▸ **WHAT YOU WILL DO**
Scan the records below. Copy every line in which the word "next" appears.
-- PROVIDED RECORDS follows --
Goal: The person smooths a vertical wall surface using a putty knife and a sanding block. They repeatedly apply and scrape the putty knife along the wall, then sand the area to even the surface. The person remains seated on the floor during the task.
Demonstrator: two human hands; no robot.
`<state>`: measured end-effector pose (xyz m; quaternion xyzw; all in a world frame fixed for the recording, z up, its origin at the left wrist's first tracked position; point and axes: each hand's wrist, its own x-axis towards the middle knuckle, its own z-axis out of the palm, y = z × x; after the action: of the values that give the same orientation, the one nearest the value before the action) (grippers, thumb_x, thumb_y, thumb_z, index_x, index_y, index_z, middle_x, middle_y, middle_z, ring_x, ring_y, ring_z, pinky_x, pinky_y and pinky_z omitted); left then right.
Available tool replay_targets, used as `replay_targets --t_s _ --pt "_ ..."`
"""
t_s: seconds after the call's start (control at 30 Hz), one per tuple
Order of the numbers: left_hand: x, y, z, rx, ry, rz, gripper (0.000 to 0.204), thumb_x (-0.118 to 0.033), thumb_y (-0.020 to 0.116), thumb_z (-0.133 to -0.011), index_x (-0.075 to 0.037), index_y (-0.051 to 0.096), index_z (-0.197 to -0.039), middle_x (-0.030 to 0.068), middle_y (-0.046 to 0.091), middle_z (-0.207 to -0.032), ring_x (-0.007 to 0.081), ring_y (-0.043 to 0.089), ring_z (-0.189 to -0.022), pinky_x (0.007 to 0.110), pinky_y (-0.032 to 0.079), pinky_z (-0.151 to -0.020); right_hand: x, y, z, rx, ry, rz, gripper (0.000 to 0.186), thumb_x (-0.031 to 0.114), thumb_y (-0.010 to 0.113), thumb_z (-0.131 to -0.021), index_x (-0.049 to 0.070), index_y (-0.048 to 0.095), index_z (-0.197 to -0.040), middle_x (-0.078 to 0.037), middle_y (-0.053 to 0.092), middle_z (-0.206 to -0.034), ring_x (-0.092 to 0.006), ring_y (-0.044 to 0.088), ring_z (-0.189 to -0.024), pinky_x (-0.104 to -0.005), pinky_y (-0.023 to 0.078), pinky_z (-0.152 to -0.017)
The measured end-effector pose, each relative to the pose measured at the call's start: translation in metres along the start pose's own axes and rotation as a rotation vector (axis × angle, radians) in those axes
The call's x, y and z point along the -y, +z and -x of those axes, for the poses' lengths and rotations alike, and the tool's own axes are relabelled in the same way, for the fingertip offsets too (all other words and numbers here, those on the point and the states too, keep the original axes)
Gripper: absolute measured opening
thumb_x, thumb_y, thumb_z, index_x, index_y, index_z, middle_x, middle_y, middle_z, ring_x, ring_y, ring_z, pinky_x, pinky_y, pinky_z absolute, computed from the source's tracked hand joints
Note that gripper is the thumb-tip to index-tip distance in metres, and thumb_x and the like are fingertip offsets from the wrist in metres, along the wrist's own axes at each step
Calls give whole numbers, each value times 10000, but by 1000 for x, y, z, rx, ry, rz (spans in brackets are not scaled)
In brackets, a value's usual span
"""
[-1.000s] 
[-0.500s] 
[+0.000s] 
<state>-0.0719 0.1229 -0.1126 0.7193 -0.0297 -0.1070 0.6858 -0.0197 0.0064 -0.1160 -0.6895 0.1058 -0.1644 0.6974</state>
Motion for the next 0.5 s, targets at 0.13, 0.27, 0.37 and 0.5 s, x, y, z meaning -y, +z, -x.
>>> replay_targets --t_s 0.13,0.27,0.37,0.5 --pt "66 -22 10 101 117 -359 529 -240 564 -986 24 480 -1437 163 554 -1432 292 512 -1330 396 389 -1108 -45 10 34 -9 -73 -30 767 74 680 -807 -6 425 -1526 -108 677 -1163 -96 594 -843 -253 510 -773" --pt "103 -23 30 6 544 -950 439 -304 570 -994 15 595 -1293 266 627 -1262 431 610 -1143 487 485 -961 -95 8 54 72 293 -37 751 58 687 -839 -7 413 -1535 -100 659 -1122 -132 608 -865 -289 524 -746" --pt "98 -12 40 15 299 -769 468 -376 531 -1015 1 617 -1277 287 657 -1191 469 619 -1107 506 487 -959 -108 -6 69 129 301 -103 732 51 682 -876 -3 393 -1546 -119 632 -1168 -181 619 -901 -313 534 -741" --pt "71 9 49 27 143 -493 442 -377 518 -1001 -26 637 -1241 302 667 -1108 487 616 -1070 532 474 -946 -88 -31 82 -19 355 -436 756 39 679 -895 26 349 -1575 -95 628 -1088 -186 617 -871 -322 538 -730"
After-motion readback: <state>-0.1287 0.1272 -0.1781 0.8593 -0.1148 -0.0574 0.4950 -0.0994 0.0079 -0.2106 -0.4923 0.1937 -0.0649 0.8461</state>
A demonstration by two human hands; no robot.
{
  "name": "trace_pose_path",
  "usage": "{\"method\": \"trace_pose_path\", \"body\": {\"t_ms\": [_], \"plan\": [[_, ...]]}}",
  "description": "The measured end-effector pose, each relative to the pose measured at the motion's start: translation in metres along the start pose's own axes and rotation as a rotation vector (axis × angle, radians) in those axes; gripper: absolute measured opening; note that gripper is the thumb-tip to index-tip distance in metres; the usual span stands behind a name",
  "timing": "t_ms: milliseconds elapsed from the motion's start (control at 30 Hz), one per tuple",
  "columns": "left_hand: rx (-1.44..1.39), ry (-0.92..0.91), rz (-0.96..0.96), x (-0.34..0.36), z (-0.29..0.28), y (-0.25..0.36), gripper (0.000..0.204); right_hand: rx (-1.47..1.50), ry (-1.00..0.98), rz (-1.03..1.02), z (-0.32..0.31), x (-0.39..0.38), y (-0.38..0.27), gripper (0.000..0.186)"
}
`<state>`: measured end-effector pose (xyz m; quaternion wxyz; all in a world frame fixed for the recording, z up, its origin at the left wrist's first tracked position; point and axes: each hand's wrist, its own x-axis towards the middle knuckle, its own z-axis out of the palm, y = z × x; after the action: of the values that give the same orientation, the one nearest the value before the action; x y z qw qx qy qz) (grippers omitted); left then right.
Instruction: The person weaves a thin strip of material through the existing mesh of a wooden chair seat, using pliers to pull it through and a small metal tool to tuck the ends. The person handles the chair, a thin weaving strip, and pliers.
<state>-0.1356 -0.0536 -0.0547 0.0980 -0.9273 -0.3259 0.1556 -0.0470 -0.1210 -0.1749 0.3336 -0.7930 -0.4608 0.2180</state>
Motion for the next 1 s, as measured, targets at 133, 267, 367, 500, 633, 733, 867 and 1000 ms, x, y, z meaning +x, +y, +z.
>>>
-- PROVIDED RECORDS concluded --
▸ **RESULT OF THE TASK**
Motion for the next 0.5 s, targets at 0.13, 0.27, 0.37 and 0.5 s, x, y, z meaning -y, +z, -x.
Motion for the next 1 s, as measured, targets at 133, 267, 367, 500, 633, 733, 867 and 1000 ms, x, y, z meaning +x, +y, +z.

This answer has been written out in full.